I'd like to be able to support SSL certs to enforce HTTPS connections to this API. I can currently run HTTP with this setup fine (thousands of concurrent connections) but that breaks when trying to use HTTPS.
I host dozens of other PHP sites with near identical setups. The only difference between those projects and this one is that they run PHP in Docker and this runs Python Uwsgi on barebones macOS. Here is the complete dump of configs for this project:
traefik.toml
# Traefik v2 Configuration
# Documentation: https://doc.traefik.io/traefik/migration/v1-to-v2/
[entryPoints]
# http should be redirected to https
[entryPoints.web]
address = ":80"
[entryPoints.web.http.redirections.entryPoint]
to = "websecure"
scheme = "https"
[entryPoints.websecure]
address = ":443"
[entryPoints.websecure.http.tls]
certResolver = "letsencrypt"
# Enable ACME (Let's Encrypt): automatic SSL
[certificatesResolvers.letsencrypt.acme]
email = "email@example.com"
storage = "/etc/traefik/acme/acme.json"
[certificatesResolvers.letsencrypt.acme.httpChallenge]
entryPoint = "web"
[log]
level = "DEBUG"
# Enable Docker Provider
[providers.docker]
endpoint = "unix:///var/run/docker.sock"
exposedByDefault = false # Must pass `traefik.enable=true` label to use Traefik
network = "traefik"
# Enable Ping (used for healthcheck)
[ping]
docker-compose.yml
version: "3.8"
services:
harvey-nginx:
build: .
restart: always
networks:
- traefik
labels:
- traefik.enable=true
labels:
- "traefik.http.routers.harveyapi.rule=Host(`project.com`, `www.project.com`)"
- "traefik.http.routers.harveyapi.tls=true"
- "traefik.http.routers.harveyapi.tls.certresolver=letsencrypt"
networks:
traefik:
name: traefik
uwsgi.ini
[uwsgi]
; uwsgi setup
master = true
memory-report = true
auto-procname = true
strict = true
vacuum = true
die-on-term = true
need-app = true
; concurrency
enable-threads = true
cheaper-initial = 5 ; workers to spawn on startup
cheaper = 2 ; minimum number of workers to go down to
workers = 10 ; highest number of workers to run
; workers
harakiri = 60 ; Restart workers if they have hung on a single request
max-requests = 500 ; Restart workers after this many requests
max-worker-lifetime = 3600 ; Restart workers after this many seconds
reload-on-rss = 1024 ; Restart workers after this much resident memory
reload-mercy = 3 ; How long to wait before forcefully killing workers
worker-reload-mercy = 3 ; How long to wait before forcefully killing workers
; app setup
protocol = http
socket = 127.0.0.1:5000
module = wsgi:APP
; daemonization
; TODO: Name processes `harvey` here
daemonize = /tmp/harvey_daemon.log
nginx.conf
server {
listen 80;
error_log /var/log/nginx/error.log;
access_log /var/log/nginx/access.log;
location / {
include uwsgi_params;
# TODO: Please note this only works for macOS: https://docs.docker.com/desktop/networking/#i-want-to-connect-from-a-container-to-a-service-on-the-host
# and will require adjusting for your OS.
proxy_pass http://host.docker.internal:5000;
}
}
Dockerfile
FROM nginx:1.23-alpine
RUN rm /etc/nginx/conf.d/default.conf
COPY nginx.conf /etc/nginx/conf.d
I've added additional findings on the GitHub issue where I've documented my journey for this problem: https://github.com/Justintime50/harvey/issues/67
This is no longer a problem and the solution is real frustrating - it was Docker's fault.

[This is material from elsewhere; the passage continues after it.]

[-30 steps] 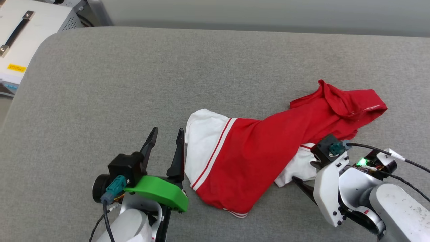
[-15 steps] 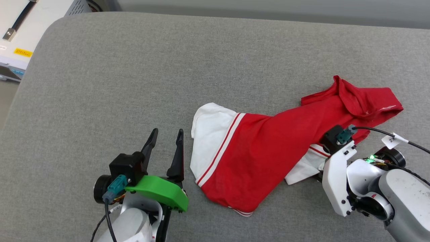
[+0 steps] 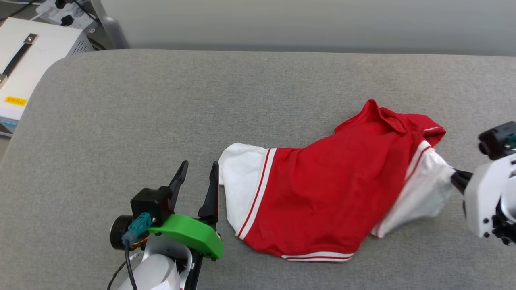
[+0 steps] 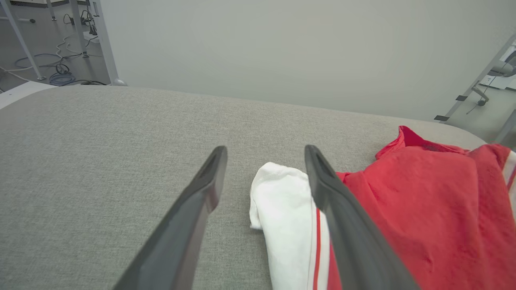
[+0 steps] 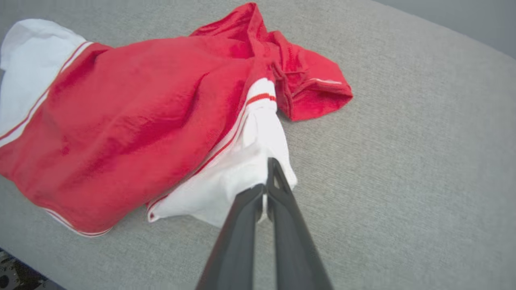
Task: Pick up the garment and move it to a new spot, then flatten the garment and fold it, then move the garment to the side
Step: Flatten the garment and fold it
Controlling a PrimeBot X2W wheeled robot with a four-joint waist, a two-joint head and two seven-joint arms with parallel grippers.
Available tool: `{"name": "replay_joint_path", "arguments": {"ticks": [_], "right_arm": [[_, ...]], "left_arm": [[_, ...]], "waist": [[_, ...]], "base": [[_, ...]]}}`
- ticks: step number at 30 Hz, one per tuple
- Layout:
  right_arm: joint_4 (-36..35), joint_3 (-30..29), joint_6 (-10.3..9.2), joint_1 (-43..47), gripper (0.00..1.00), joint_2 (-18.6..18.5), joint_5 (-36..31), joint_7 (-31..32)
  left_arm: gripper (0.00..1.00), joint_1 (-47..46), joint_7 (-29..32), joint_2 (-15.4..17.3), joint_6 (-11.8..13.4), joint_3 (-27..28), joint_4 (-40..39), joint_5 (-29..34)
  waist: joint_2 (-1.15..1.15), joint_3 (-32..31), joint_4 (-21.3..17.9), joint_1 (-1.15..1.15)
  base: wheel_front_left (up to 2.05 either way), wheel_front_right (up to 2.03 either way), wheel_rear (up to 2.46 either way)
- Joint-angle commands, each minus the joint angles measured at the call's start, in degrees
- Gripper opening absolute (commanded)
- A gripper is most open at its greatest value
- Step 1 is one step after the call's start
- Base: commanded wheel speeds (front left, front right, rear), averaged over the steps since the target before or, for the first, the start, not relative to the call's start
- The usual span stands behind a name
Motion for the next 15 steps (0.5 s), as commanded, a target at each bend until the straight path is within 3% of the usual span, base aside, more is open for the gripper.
{"name": "replay_joint_path", "arguments": {"ticks": [1, 5, 7, 11, 13, 14, 15], "right_arm": [[-0.72, -2.77, -0.05, 1.96, 0.0, 0.67, -0.59, 0.58], [-0.74, -12.1, -0.05, 6.84, 0.0, 3.55, -2.12, 2.06], [2.85, -17.65, -0.05, 10.18, 0.0, 6.26, -2.2, 1.27], [8.17, -18.93, -0.05, 11.13, 0.02, 7.82, -1.89, -2.96], [10.65, -18.2, -0.05, 11.37, 0.47, 8.07, -1.77, -5.4], [11.67, -18.02, -0.05, 11.23, 1.0, 8.37, -1.48, -7.2], [12.39, -17.77, -0.05, 11.17, 1.0, 8.57, -1.21, -8.38]], "left_arm": [[1.0, 0.74, 0.27, 0.57, 0.45, -0.11, -0.39, -0.41], [1.0, 1.11, 0.69, 0.98, 0.82, -0.2, -1.01, -0.39], [1.0, 0.92, 1.08, 1.32, 0.9, -0.26, -1.44, -0.4], [1.0, 0.56, 1.32, 1.5, 0.92, -0.42, -1.68, -0.3], [1.0, 0.4, 1.4, 1.54, 0.92, -0.52, -1.68, -0.27], [1.0, 0.34, 1.42, 1.58, 0.93, -0.54, -1.7, -0.27], [1.0, 0.3, 1.42, 1.61, 0.93, -0.53, -1.72, -0.28]], "waist": [[0.0, -0.84, -1.19, 0.0], [0.0, -0.73, -1.91, 0.0], [0.0, -0.01, -2.19, 0.0], [0.0, 0.81, -2.21, 0.0], [0.0, 1.13, -2.09, 0.0], [0.0, 1.27, -2.06, 0.0], [0.0, 1.38, -2.05, 0.0]], "base": [[0.0, 0.0, 0.0], [0.0, 0.0, 0.0], [0.0, 0.0, 0.0], [0.0, 0.0, 0.0], [0.0, 0.0, 0.0], [0.0, 0.0, 0.0], [0.0, 0.0, 0.0]]}}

For ~6 months there was a bug in Docker that was dropping connections (ultimately leading to the timeouts mentioned above) which was finally fixed in Docker Desktop 4.14.
The moment I upgraded Docker (it had just come out at the time and I thought I would try the hail Mary upgrade having already turned every dial and adjusted every config param without any luck), it finally stopped timing out and dropping connections. I was suddenly able to send through tens of thousands of concurrent requests without issue.
TLDR: uWSGI, Nginx, nor my config were at fault here. Docker had a bug that has been patched. If others on macOS are facing this problem, try upgrading to at least Docker Dekstop 4.14
.